◆ Aim of the exercise
Find each line of the entries with the string "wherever", please, and copy it.

◆ Provided material
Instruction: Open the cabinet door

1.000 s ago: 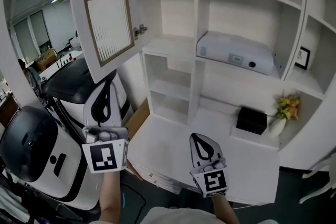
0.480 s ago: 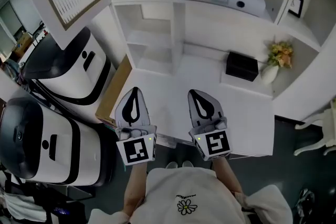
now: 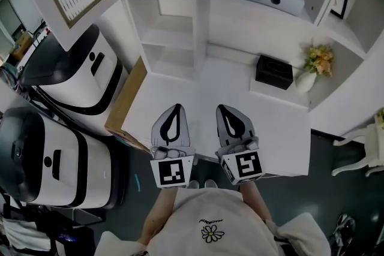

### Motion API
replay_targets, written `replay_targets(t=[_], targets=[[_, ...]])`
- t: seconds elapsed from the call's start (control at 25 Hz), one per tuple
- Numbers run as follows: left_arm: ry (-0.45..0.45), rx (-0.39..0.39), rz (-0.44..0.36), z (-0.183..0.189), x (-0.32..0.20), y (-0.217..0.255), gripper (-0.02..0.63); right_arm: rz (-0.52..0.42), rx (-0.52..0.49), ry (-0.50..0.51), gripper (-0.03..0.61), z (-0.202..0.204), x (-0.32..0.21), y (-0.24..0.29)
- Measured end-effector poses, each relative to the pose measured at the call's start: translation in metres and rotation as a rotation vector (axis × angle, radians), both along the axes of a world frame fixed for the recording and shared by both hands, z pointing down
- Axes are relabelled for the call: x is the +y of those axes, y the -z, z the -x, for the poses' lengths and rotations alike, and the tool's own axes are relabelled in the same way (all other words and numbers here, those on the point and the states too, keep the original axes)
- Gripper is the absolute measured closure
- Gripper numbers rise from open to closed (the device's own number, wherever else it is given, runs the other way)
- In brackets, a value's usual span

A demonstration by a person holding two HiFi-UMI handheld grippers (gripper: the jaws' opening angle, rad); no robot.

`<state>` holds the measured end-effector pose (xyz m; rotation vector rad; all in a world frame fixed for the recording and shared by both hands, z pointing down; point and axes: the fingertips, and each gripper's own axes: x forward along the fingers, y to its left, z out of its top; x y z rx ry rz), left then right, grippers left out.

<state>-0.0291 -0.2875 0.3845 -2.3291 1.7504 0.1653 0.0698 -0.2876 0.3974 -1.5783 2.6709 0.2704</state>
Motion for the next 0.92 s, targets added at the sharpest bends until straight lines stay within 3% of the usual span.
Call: replay_targets(t=[0.92], targets=[[0.020,0.002,0.040,0.012,0.003,-0.013,0.607,0.033,-0.001,-0.015,0.578,-0.006,-0.001,-0.008]])
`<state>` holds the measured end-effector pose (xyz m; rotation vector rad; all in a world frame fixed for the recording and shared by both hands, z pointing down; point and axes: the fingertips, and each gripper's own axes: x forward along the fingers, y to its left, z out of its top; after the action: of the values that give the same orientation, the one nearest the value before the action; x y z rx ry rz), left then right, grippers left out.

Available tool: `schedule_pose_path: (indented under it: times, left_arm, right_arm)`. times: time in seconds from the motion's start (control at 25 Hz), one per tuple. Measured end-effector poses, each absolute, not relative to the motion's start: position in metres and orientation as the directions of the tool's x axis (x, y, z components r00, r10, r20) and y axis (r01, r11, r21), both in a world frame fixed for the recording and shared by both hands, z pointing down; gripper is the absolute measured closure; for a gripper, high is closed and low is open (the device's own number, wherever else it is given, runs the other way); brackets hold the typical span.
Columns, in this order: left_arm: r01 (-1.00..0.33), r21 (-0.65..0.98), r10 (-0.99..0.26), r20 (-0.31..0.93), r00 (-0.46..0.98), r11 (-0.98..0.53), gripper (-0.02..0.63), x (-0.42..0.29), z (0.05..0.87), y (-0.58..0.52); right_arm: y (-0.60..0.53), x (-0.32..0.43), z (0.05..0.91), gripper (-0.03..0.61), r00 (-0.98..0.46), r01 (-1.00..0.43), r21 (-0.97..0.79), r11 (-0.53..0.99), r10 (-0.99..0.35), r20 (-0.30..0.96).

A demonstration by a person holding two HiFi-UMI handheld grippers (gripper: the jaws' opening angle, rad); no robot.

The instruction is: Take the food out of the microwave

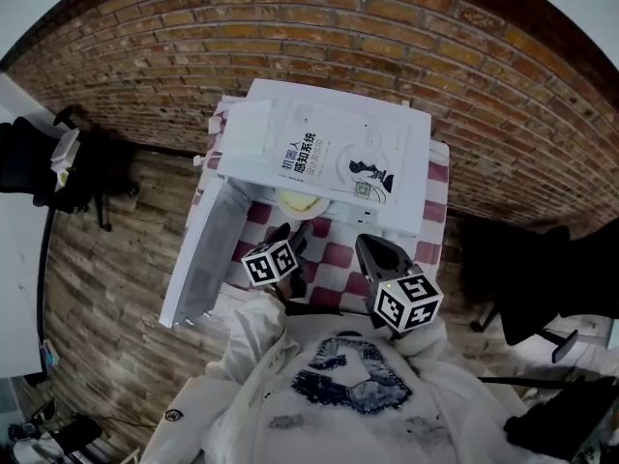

◆ Finished exercise
- Gripper numbers rise from open to closed (the device's own number, wherever else it is given, runs the other way)
Available tool: `schedule_pose_path: (indented under it: times, left_arm, right_arm)`. times: time in seconds from the motion's start (control at 25 Hz), one per tuple. Measured end-effector poses, each absolute, not relative to the motion's start: position in metres and orientation as the directions of the tool's x axis (x, y, z components r00, r10, r20) and y axis (r01, r11, r21), both in a world frame fixed for the recording and shared by both hands, z pointing down; gripper is the absolute measured closure; for a gripper, high is closed and low is open (the device's own number, wherever else it is given, runs the other way); brackets hold the typical span.

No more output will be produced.